Work request.
In the entries that follow, repeat exactly the lines from the one that has "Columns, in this" through the one that has "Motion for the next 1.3", but omit pictures.

━━━ Dataset records ━━━

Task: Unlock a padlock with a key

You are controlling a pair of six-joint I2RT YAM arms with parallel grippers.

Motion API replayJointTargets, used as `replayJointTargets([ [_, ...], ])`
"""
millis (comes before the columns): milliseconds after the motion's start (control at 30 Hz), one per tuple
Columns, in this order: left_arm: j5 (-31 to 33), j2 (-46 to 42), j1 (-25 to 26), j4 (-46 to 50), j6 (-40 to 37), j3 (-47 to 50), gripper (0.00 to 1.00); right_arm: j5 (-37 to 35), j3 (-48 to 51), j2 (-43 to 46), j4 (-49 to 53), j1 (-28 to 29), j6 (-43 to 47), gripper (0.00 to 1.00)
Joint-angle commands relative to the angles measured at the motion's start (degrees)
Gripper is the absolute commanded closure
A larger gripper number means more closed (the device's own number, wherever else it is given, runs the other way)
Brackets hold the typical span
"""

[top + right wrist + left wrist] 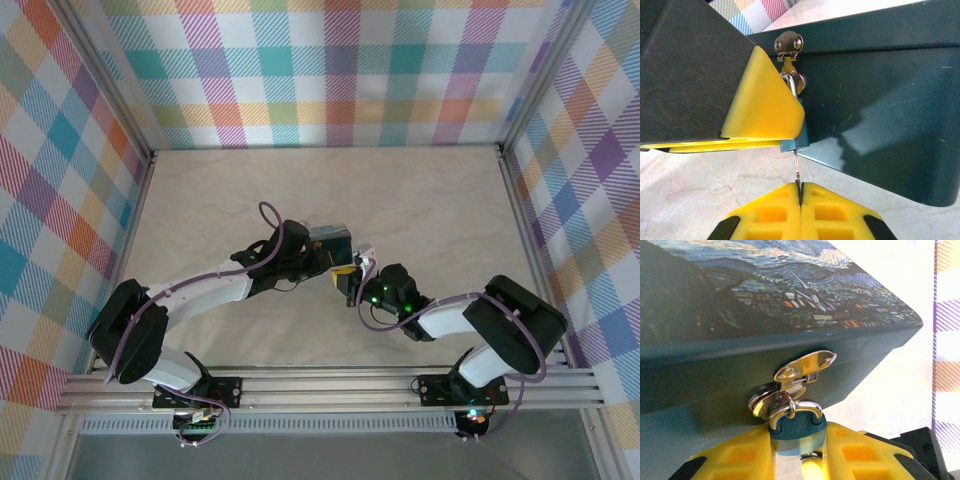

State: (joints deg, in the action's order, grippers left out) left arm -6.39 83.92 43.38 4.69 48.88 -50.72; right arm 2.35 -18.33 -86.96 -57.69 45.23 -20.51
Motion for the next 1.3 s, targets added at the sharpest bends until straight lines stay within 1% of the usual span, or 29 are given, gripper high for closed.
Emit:
replayJointTargets([
  [0,-2.31,-0.89,0.64,-0.73,0.46,-2.21,0.75,-0.43,-1.45,-1.5,-5.33,-0.01,-0.53,1.0],
  [333,-2.73,-0.14,0.6,-0.9,0.59,-2.11,0.75,-1.56,-2.2,-1.41,-5.43,-0.08,1.05,1.0],
  [467,-2.66,-0.17,0.59,-0.43,0.41,-2.0,0.75,-3.16,-1.74,0.45,-3.9,-0.46,2.66,1.0],
  [567,-2.27,-0.33,0.59,-0.27,0.34,-1.75,0.75,-2.53,-1.44,1.28,-3.66,-1.26,2.41,1.0],
  [833,-2.66,-0.05,0.66,-0.69,0.61,-1.75,0.75,0.35,-2.9,0.51,-3.01,-1.29,2.23,1.0],
  [967,-3.01,0.02,0.69,-1.06,0.73,-1.82,0.75,0.17,-3.12,-1.05,-3.64,-1.29,2.3,1.0],
  [1067,-3.27,-0.15,0.69,-0.77,0.56,-2.03,0.75,-1.71,-2.87,-1.28,-3.81,-1.5,3.94,1.0],
  [1267,-3.48,-0.16,0.72,-0.44,0.39,-2.19,0.75,-0.86,-3.56,-2.18,-3.27,-3.0,4.91,1.0],
])
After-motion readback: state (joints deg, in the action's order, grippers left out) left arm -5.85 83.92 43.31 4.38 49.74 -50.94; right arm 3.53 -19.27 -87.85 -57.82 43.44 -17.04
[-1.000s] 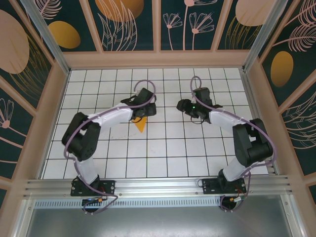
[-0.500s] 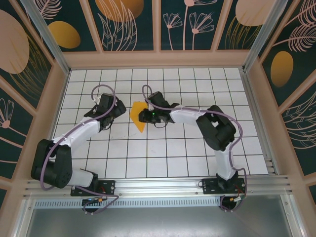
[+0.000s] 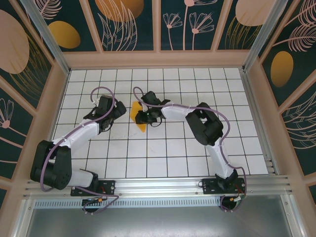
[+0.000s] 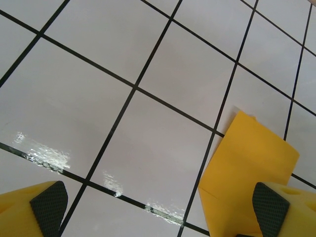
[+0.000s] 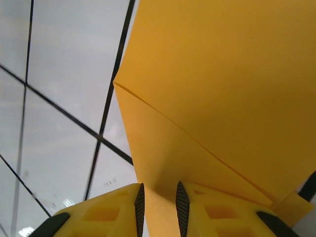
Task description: Fold a paper plane with a square sheet of paper (pick it up from the middle)
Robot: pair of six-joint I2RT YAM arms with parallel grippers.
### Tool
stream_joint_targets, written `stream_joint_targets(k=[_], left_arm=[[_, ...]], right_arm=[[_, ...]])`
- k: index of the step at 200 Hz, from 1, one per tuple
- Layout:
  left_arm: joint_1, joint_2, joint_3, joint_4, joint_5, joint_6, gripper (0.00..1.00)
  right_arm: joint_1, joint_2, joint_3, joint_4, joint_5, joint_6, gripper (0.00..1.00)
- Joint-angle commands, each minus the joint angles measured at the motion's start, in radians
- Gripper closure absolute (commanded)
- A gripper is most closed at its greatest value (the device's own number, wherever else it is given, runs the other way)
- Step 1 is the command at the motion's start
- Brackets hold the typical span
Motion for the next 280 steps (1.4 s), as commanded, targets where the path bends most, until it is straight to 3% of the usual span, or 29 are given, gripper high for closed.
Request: stream_joint_targets(k=[1, 25, 53, 75, 95, 116, 147, 223, 280], left_arm=[[0.008, -0.003, -0.014, 0.032, 0.024, 0.006, 0.02], [0.006, -0.003, -0.01, 0.038, 0.046, 0.015, 0.02], [0.008, -0.006, -0.017, 0.055, 0.076, 0.018, 0.02], [0.008, -0.008, -0.026, 0.072, 0.114, 0.01, 0.02], [0.007, -0.009, -0.046, 0.109, 0.166, -0.004, 0.02], [0.008, 0.002, -0.057, 0.142, 0.211, -0.017, 0.02], [0.006, 0.015, -0.051, 0.154, 0.242, -0.018, 0.02], [0.005, 0.046, -0.076, 0.251, 0.403, -0.048, 0.08], [-0.007, 0.081, -0.148, 0.437, 0.607, -0.188, 0.19]], right_arm=[[-0.023, -0.031, -0.052, -0.273, 0.035, -0.271, 0.72], [-0.039, -0.134, -0.131, -0.346, 0.148, -0.426, 0.75], [-0.091, -0.252, -0.166, -0.301, 0.203, -0.433, 0.76], [-0.093, -0.347, -0.208, -0.194, 0.2, -0.294, 0.71], [-0.094, -0.393, -0.266, -0.098, 0.222, -0.022, 0.68], [-0.076, -0.392, -0.314, -0.04, 0.231, 0.197, 0.68], [-0.06, -0.346, -0.328, -0.002, 0.202, 0.319, 0.69], [-0.098, -0.259, -0.349, 0.005, 0.182, 0.311, 0.71], [-0.176, -0.269, -0.491, 0.128, 0.022, 0.344, 0.73]])
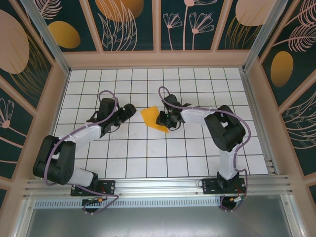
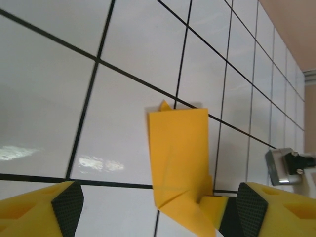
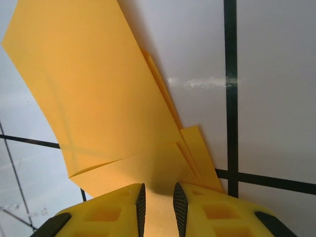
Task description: Fold a paper plane with a square sheet of paper (pick it up from the middle)
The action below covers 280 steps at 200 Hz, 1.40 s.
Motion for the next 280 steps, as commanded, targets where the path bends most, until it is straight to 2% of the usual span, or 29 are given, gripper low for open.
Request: stream_joint_targets(k=[1, 46, 110, 148, 234, 280], left_arm=[[-0.009, 0.024, -0.033, 0.117, 0.119, -0.09, 0.19], [-0.079, 0.075, -0.04, 0.149, 0.124, -0.179, 0.24], [-0.166, 0.205, 0.014, 0.177, 0.117, -0.239, 0.32], [-0.182, 0.241, 0.051, 0.176, 0.117, -0.243, 0.43], [-0.197, 0.324, 0.105, 0.156, 0.133, -0.245, 0.44], [-0.202, 0.361, 0.124, 0.194, 0.178, -0.248, 0.53]], right_arm=[[-0.041, 0.006, -0.086, 0.046, -0.068, 0.035, 0.73], [-0.095, -0.009, -0.196, 0.153, -0.182, 0.078, 0.73], [-0.14, -0.014, -0.25, 0.204, -0.226, 0.085, 0.73], [-0.15, -0.015, -0.262, 0.215, -0.237, 0.078, 0.73], [-0.163, -0.009, -0.275, 0.231, -0.258, 0.072, 0.73], [-0.167, -0.004, -0.276, 0.241, -0.277, 0.071, 0.74]])
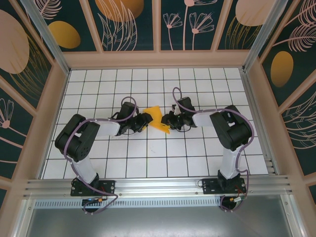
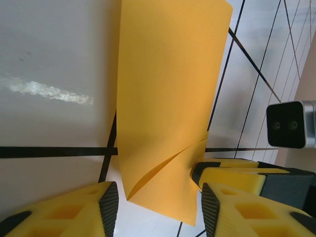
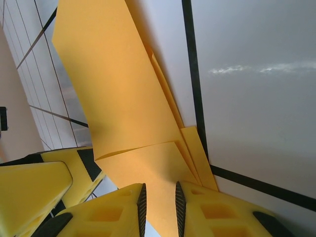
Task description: Fold a paper plane with a square sheet of paper (pick it up from the middle)
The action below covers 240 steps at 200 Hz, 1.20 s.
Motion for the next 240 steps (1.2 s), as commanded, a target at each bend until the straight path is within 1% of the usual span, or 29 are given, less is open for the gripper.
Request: stream_joint_targets(k=[1, 44, 58, 74, 90, 95, 105, 119, 135, 147, 162, 171, 188, 194, 205, 219, 240], left_arm=[[-0.007, 0.025, 0.028, 0.037, 0.041, -0.009, 0.53], [-0.011, 0.056, 0.046, 0.052, 0.057, -0.011, 0.6], [-0.01, 0.064, 0.05, 0.054, 0.058, -0.012, 0.62], [-0.01, 0.077, 0.049, 0.063, 0.05, -0.019, 0.66], [-0.01, 0.084, 0.046, 0.079, 0.043, -0.03, 0.73], [-0.01, 0.086, 0.046, 0.08, 0.038, -0.031, 0.75], [-0.01, 0.084, 0.044, 0.084, 0.027, -0.036, 0.81], [-0.01, 0.081, 0.043, 0.084, 0.014, -0.037, 0.86], [-0.011, 0.08, 0.041, 0.09, 0.014, -0.043, 0.96], [-0.01, 0.075, 0.033, 0.106, 0.017, -0.054, 1.0], [-0.01, 0.061, 0.026, 0.119, 0.018, -0.068, 1.0], [-0.01, 0.051, 0.023, 0.119, 0.015, -0.075, 1.0], [-0.011, 0.03, 0.021, 0.118, 0.013, -0.095, 1.0], [-0.01, 0.025, 0.022, 0.118, 0.015, -0.103, 1.0], [-0.01, 0.017, 0.023, 0.119, 0.016, -0.118, 1.0], [-0.01, 0.01, 0.021, 0.12, 0.018, -0.131, 1.0], [-0.01, 0.002, 0.021, 0.117, 0.016, -0.148, 1.0]], right_arm=[[-0.024, 0.029, -0.05, -0.115, 0.044, -0.01, 0.74], [-0.026, 0.017, -0.049, -0.103, 0.033, -0.021, 0.73], [-0.024, 0.004, -0.057, -0.077, 0.019, -0.025, 0.71], [-0.025, -0.025, -0.069, -0.037, 0.023, -0.036, 0.66], [-0.026, -0.056, -0.068, -0.012, 0.035, -0.067, 0.59], [-0.026, -0.069, -0.068, -0.002, 0.041, -0.08, 0.55], [-0.026, -0.09, -0.067, 0.016, 0.043, -0.111, 0.52], [-0.028, -0.124, -0.065, 0.05, 0.049, -0.184, 0.49], [-0.029, -0.161, -0.066, 0.073, 0.052, -0.256, 0.47], [-0.026, -0.193, -0.077, 0.085, 0.088, -0.32, 0.44], [-0.017, -0.228, -0.089, 0.08, 0.141, -0.41, 0.41], [-0.003, -0.25, -0.098, 0.07, 0.2, -0.468, 0.39], [0.036, -0.285, -0.122, 0.072, 0.328, -0.57, 0.39], [0.069, -0.296, -0.134, 0.081, 0.37, -0.606, 0.39], [0.1, -0.304, -0.153, 0.096, 0.441, -0.668, 0.39], [0.138, -0.32, -0.208, 0.171, 0.464, -0.779, 0.39], [0.203, -0.342, -0.297, 0.305, 0.517, -0.901, 0.39]])
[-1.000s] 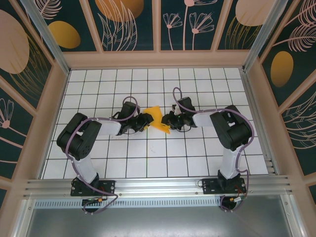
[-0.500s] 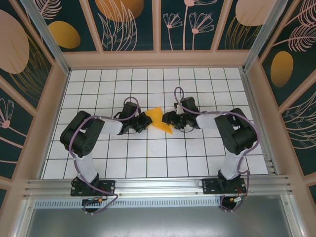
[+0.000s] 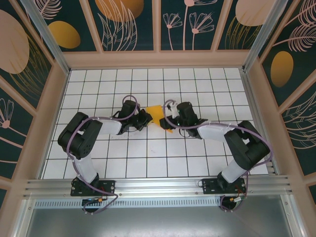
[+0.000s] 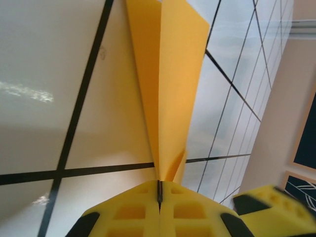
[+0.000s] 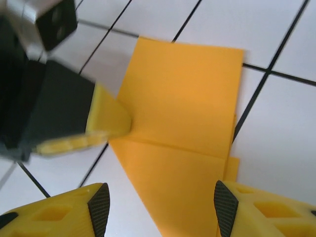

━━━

Result of the task.
Columns, in this order: left_arm: j5 (-31 to 33), j2 (-46 to 42), j1 (-25 to 26), j4 (-46 to 50), j6 (-40 to 37), j3 (-47 to 50), gripper (0.00 to 1.00); right_arm: j5 (-37 to 35), j3 (-48 to 51), j2 (-43 to 46), j4 (-49 to 53), j1 (-28 to 29), j6 (-43 to 47), gripper (0.00 to 1.00)
Joint-angle commands relative to the angles measured at the motion's start (degrees)
Gripper is the absolute commanded closure
A larger gripper number means more closed (the device's own number, wherever else it is given, runs the other way)
Brackets hold the typical span
"""

[top + right wrist + left wrist] 

State: (joints deg, in the action's order, grippers left out) left arm -6.39 83.92 43.38 4.69 48.88 -50.72; right arm 2.35 -18.33 -86.96 -57.69 45.23 -20.51
Motion for the next 1.3 s, targets added at the sharpest bends until straight lines stay within 1% of the usual span, or 29 are given, gripper high for closed.

Nothing further belongs to this answer.